局の進行については、中川八段が局後のインタビューで述べていたとおり、中盤から後手が一方的に悪くなる展開となってしまいました。しかし、これは中川八段が弱いというわけではなく、むしろ藤井竜王の指し手がかなり正確であったことによるものでしょう。二次予選から決勝トーナメントに勝ち上がった中川八段も立派の一言ですが、本局については勝利を収めた藤井竜王を褒めるべきですね。

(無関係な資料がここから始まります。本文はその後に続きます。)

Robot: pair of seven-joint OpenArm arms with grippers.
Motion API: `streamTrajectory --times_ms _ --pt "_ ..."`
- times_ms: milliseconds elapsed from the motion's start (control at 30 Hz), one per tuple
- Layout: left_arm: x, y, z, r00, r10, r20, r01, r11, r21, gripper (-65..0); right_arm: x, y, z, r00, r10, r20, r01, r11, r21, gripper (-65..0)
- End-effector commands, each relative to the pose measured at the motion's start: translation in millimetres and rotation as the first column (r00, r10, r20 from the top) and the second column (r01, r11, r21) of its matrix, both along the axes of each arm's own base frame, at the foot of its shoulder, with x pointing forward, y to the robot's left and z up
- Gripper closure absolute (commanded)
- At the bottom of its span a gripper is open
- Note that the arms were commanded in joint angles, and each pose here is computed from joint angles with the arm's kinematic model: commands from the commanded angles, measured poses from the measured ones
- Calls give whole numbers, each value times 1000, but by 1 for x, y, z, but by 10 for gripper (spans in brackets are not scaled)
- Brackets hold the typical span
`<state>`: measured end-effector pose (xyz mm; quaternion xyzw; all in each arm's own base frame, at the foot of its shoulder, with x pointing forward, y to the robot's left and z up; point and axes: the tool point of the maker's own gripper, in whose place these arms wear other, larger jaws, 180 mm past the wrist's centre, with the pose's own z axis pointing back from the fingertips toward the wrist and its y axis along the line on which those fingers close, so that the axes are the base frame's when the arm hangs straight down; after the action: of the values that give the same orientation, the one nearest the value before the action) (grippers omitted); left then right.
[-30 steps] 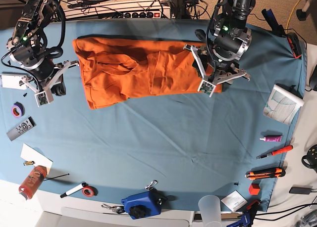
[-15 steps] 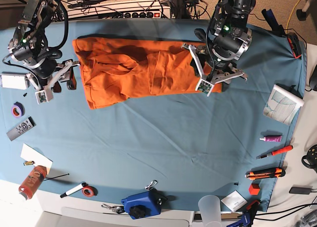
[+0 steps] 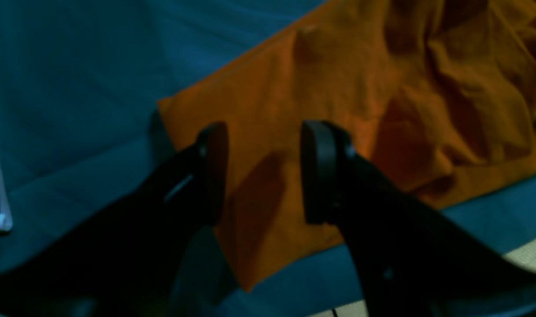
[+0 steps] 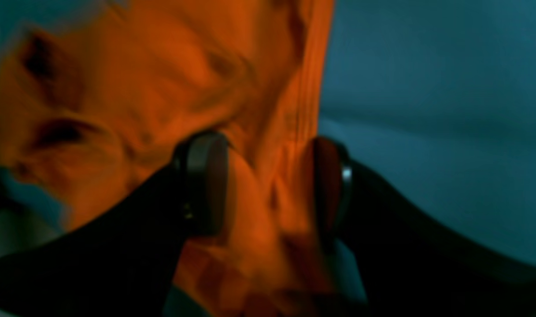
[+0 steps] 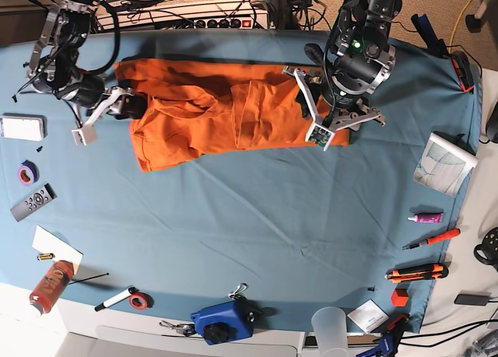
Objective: Layout the t-shirt on the table in an organized manner, then fold the t-shirt properly
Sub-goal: 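Fold the strip end over toward the middle with the right gripper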
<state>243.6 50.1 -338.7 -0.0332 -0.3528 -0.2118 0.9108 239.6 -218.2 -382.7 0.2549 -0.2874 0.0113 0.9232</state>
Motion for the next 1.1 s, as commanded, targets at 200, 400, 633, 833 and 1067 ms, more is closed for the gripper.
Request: streamTrajectory --times_ms 200,400,633,833,1067 --pt "5 -2 10 999 0 39 1 1000 -14 -270 -11 31 -8 998 58 -6 -57 990 128 -313" --pt "6 -3 11 999 -1 47 2 1000 -18 -270 -12 37 -12 998 64 -9 -62 990 125 -277" --pt "6 -2 11 999 -1 46 1 1000 -18 -270 1 48 -18 994 112 2 -112 992 56 -18" --pt "6 -2 10 999 -1 45 1 1000 -17 -270 33 24 -5 996 73 57 -70 996 -50 0" --pt "-1 -10 7 1000 -10 -5 9 998 -66 -270 64 -59 25 991 -36 128 71 955 -288 0"
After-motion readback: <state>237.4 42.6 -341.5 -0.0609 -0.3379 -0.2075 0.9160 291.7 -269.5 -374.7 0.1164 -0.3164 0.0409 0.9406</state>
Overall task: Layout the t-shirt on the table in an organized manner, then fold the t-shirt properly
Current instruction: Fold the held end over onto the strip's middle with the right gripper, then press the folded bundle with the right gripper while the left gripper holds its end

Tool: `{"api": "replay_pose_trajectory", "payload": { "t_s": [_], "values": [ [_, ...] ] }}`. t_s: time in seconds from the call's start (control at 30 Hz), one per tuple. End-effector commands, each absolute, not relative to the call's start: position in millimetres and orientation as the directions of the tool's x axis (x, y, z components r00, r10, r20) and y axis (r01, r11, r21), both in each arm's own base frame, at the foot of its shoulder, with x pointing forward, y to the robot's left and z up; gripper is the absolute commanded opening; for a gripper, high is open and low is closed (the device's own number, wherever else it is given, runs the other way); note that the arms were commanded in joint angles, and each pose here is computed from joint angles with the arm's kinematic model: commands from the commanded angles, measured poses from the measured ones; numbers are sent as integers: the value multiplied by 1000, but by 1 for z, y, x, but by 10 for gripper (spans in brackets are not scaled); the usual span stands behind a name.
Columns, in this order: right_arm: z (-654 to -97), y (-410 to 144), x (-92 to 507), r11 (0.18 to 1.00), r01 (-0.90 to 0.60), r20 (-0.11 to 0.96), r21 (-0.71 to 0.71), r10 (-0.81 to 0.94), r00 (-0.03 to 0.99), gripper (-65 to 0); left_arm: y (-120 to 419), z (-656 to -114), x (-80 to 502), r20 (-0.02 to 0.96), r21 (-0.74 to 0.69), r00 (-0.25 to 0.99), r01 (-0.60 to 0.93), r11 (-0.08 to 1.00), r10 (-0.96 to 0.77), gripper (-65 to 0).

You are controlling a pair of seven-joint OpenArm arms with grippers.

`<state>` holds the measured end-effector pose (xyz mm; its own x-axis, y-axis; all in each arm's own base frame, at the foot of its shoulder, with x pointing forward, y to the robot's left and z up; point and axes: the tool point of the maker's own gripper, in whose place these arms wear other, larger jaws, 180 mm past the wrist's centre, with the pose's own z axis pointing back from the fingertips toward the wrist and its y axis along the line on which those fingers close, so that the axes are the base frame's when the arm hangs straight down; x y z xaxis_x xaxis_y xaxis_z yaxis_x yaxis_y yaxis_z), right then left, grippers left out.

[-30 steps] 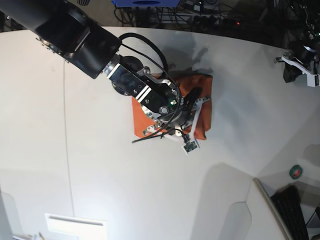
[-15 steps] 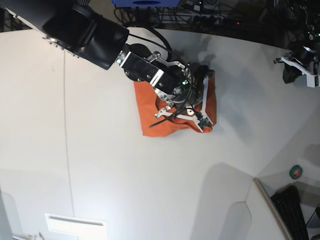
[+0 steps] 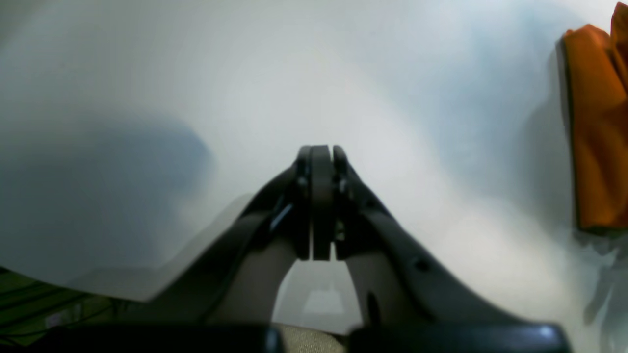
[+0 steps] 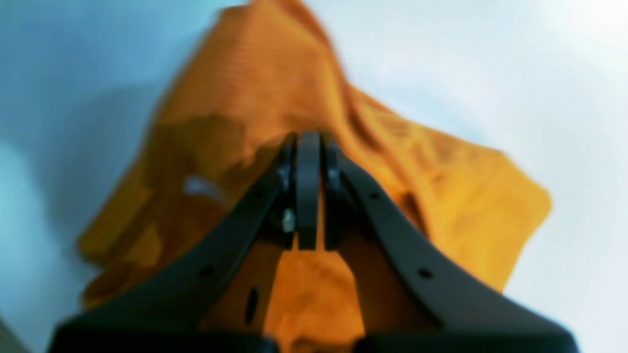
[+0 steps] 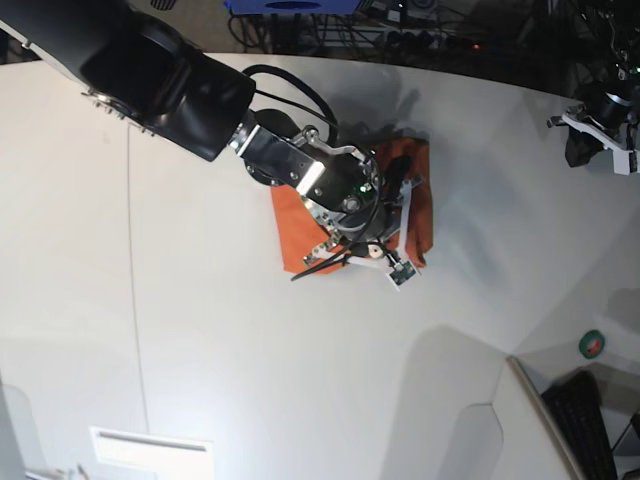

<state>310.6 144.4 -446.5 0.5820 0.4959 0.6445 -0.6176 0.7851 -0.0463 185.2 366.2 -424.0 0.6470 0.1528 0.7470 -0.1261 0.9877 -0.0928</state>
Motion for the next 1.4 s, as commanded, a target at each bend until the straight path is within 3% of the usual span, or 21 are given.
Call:
{"api": "replay_pose_trajectory", "payload": {
  "t_s": [0.0, 0.17, 0.3, 0.57, 0.7, 0.83, 0.97, 1.37],
  "values": [
    [-424, 160, 328, 781, -622, 705, -50, 469, 532, -650, 371, -409, 194, 781, -79, 612, -108, 991, 129, -650],
    [-413, 166, 338, 780, -623, 764, -56, 436, 476, -650, 356, -402, 201, 799, -90, 590, -71, 993, 115, -650],
    [-371, 167, 341, 764, -644, 804, -43, 408, 431, -650, 342, -388, 209, 829, -81, 552, -45, 996, 92, -650],
    [-357, 84, 354, 895, -432, 691, 107, 246, 680, -650, 255, -365, 246, 840, -128, 539, 82, 988, 64, -650],
    [-375, 61, 350, 910, -406, 662, 84, 253, 705, -650, 181, -367, 271, 847, -204, 529, 244, 948, 46, -650],
    [-381, 60, 344, 912, -401, 655, 92, 247, 714, -650, 134, -397, 276, 802, -298, 596, 323, 898, 52, -650],
    [-385, 55, 342, 913, -400, 675, 85, 243, 697, -650, 142, -431, 278, 735, -358, 665, 214, 909, 133, -650],
    [-432, 61, 337, 898, -432, 655, 81, 279, 702, -650, 166, -454, 269, 722, -369, 663, 127, 921, 198, -650]
  ]
}}
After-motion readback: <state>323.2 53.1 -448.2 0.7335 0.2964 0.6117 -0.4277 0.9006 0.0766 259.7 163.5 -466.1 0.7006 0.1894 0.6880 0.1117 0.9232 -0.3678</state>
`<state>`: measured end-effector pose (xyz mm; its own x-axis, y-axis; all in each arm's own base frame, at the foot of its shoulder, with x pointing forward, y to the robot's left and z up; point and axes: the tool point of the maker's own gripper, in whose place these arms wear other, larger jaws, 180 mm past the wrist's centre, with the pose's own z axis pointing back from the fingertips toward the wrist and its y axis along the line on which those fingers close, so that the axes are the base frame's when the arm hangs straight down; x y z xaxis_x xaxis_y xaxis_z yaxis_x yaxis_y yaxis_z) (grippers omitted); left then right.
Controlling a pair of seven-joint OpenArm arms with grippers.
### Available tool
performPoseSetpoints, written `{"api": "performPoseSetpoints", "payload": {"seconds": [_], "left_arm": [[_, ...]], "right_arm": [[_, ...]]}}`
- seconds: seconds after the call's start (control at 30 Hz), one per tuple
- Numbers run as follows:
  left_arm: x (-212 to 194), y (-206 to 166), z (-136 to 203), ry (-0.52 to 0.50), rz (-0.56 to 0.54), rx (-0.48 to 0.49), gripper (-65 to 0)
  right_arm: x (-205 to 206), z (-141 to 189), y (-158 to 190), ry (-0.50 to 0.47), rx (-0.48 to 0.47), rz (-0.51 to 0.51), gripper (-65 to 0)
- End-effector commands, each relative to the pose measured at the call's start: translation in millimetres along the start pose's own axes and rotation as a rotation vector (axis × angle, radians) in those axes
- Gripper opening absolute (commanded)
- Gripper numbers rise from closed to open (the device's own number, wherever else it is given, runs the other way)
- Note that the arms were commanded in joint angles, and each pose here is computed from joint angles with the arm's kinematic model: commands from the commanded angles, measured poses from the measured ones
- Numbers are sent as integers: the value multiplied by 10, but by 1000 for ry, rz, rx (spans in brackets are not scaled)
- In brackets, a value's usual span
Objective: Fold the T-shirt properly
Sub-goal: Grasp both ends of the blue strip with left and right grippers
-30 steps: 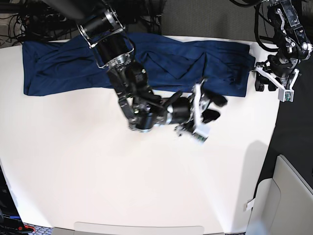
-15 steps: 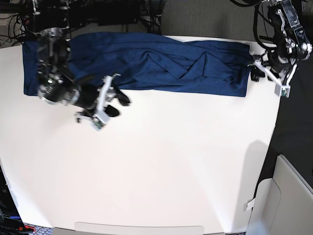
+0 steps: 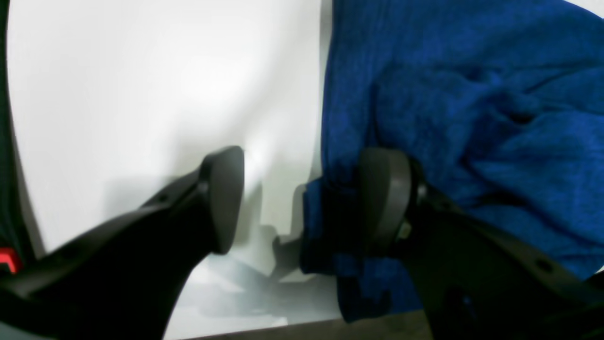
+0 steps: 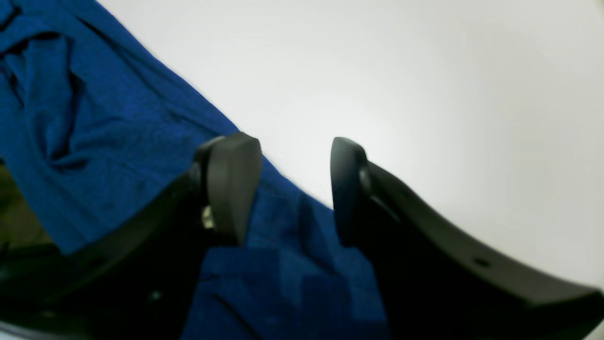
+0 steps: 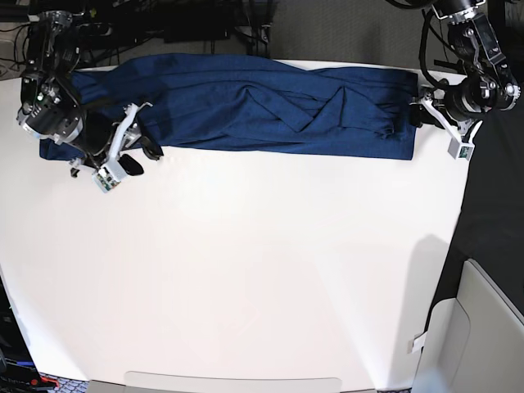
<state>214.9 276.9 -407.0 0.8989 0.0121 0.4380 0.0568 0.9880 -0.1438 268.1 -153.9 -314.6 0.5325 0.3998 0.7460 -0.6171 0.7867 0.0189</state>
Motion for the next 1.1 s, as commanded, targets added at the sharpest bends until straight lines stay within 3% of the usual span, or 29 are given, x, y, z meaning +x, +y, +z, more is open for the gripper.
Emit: {"api": "performPoseSetpoints", "payload": {"seconds": [0.0, 0.17, 0.37, 0.57, 0.7, 0.9, 1.07], "left_arm": [[30, 46, 45, 2, -17, 14, -277], [-3, -76, -15, -10, 34, -74, -277], [-183, -157, -117, 45, 106, -156, -291], [-192, -238, -144, 42, 126, -198, -306], [-240, -412, -226, 82, 83, -236, -309], [-278, -562, -283, 115, 39, -266, -414], [-199, -547, -278, 99, 36, -262, -582]], "right_arm": [[108, 72, -66, -37, -19, 17, -382], [66, 96, -87, -31, -28, 7, -382], [62, 96, -89, -28, -29, 8, -382], [58, 96, -93, -26, -31, 9, -382], [57, 96, -95, -25, -32, 9, -382], [29, 96, -81, -19, -29, 6, -382], [-43, 145, -126, -6, -48, -8, -382]]}}
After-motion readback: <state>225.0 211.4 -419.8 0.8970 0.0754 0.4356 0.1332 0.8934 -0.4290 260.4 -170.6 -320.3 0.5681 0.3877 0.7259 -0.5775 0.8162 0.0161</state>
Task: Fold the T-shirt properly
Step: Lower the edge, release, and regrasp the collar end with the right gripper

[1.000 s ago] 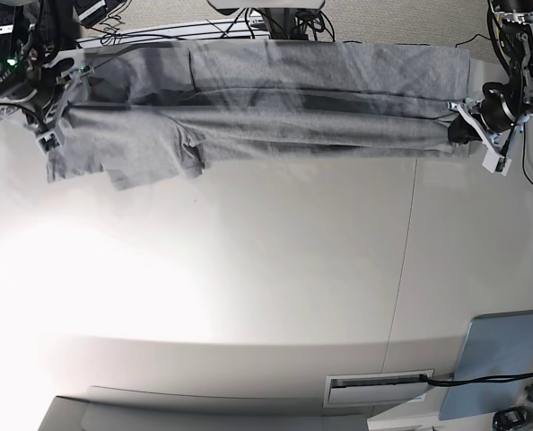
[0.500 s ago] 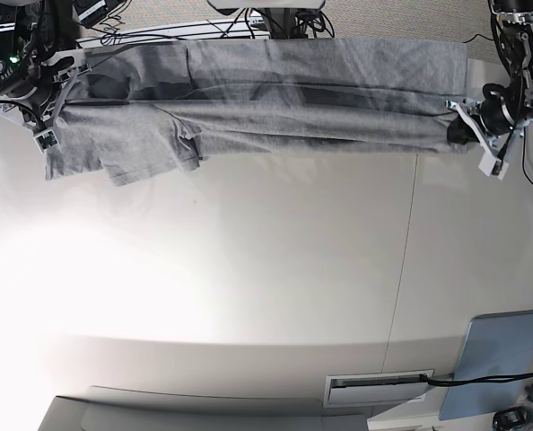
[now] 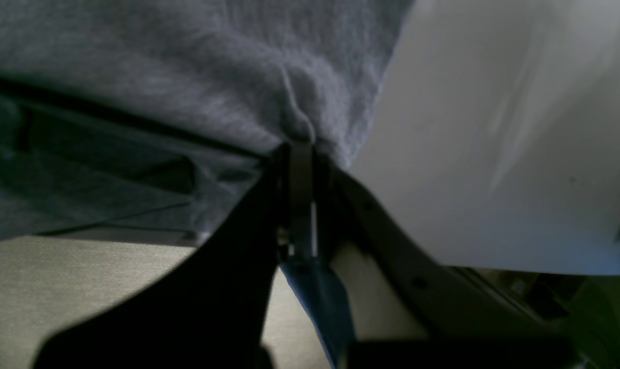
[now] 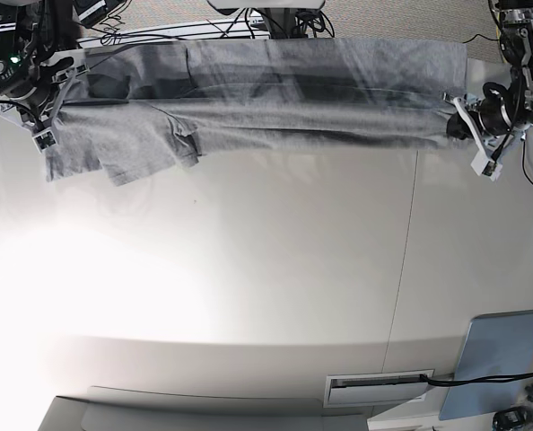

また、中川八段としては「八冠阻止を頑張りたいという気持ち」だったとも述べておりました。もちろん本局では叶わぬ夢となってしまいましたが、将棋に絶対はありません。その上、どんな相手であろうと、しっかりと戦い抜くというプロ棋士としての心意気の感じられる言葉のように聞こえました。前の棋王戦本戦で藤井竜王と対局したときもそうでしたが、中川先生は本当に印象的な言葉を残す方だと思います。
今回の対局で勝利した藤井聡太竜王、次の準々決勝では、木村一基九段と村田顕弘六段の勝者と対局いたします。